The Federal Communications Commission granted permission yesterday to the Chesapeake and Potomac Telephone Company to install transport lines for the District's cable television system.

C&P plans to build, own and maintain the cable lines for District Cablevision Inc., the firm that has been awarded the city's 15-year cable television franchise.

The FCC's decision removes one possible stumbling block for District Cablevision, which would have lost the franchise if the FCC had not approved C&P's involvement by June 15.

But a major obstacle remains. District Cablevision has not signed the franchise agreement and officials for the firm have said that a lawsuit filed by Capital City Cable, one of two losing bidders, has had a "chilling effect" on District Cablevision's ability to raise money for the system. If the franchise agreement is not signed by March 12, the agreement automatically expires and the city can seek new bids.

In addition, the U.S. Justice Department is still considering a request from Capital City that it investigate C&P's participation in the cable system, said Kevin R. Sullivan, a Justice Department spokesman. In the request, Capital City maintained that C&P should be required to seek a waiver from the modified final judgment governing the breakup of the American Telephone & Telegraph Corp.
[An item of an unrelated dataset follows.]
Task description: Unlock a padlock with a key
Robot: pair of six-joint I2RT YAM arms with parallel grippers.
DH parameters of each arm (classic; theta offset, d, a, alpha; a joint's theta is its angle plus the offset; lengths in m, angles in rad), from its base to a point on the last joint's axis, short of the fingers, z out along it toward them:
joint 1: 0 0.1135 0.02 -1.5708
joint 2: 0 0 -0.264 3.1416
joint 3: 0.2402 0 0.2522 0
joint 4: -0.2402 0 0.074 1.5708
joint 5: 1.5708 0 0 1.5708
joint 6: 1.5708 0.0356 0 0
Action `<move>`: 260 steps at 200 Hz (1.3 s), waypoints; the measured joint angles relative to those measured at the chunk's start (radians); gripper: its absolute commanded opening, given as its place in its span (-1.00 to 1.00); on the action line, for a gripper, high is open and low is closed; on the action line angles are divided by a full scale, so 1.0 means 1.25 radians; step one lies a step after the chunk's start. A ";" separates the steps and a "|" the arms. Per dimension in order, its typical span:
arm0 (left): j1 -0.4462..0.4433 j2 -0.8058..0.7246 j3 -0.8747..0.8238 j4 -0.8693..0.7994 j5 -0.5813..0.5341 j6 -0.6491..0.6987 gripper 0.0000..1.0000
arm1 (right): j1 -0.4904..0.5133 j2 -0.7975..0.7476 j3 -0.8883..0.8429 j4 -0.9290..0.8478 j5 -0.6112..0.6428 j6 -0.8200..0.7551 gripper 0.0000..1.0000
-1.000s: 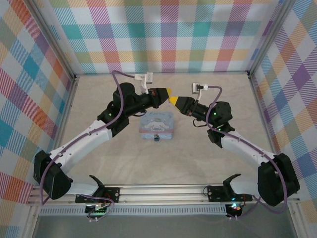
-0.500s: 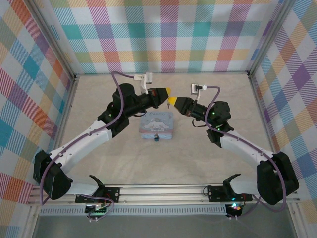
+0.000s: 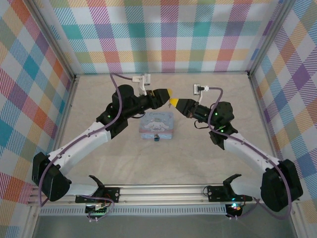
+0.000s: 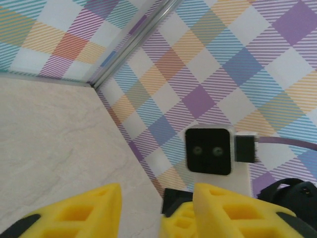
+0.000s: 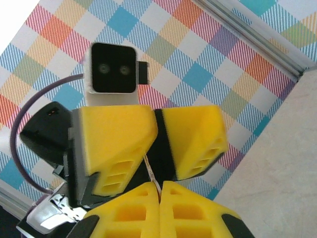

Yesterday, District Cablevision officials had no comment on the FCC ruling, but Garry M. Epstein, a C&P attorney, said that his client was pleased.

"We're excited and gratified," said Epstein. "The FCC did the right thing."

The telephone company was required to seek FCC approval under cross-ownership rules that generally prohibit telephone companies from providing cable services in areas where they also provide telephone service.

Yesterday, over the objections raised by the losing cable bidders, the FCC ruled that C&P would not violate cross-ownership rules because it would have no control over the District's cable service or District Cablevision.

"The commenters have raised no persuasive arguments as to why the application should be denied and we believe that the public convenience and necessity will be served by grant of the application," the FCC ruling stated.

Robert James, an FCC engineer, said yesterday's action represented the first time that the agency had granted permission for a telephone company to install cable lines in a major metropolitan area since 1971, when permission was granted to a New York telephone company.

The agreement between District Cablevision and C&P calls for C&P to install the transport lines that would be paid for by District Cablevision over a four-year period. Beginning in the fifth year, C&P would be paid an annual fee for maintenance of cable lines and rental of pole and conduit space. Although C&P would maintain legal title to the transport lines, District Cablevision would be granted exclusive use of those lines.

C&P's FCC application was opposed by District Telecommunications Development Corp., the third company that sought the franchise, and Capital City's partner, Inner City Broadcasting Corp., a New York-based company headed by former Manhattan borough president Percy E. Sutton.

Both companies argued that C&P would use funds designated for telephone service to build the system and, by maintaining the cable lines, would be in a position to restrain competition.

But the FCC concluded that there is "no substantial likelihood" that the telephone company would restrain competition and added a condition that requires C&P to keep separate records on its cable activities "to assure that any cross-subsidization will be more readily apparent."

"This accounting will provide a basis for subsequent action, should it be necessary," the ruling stated.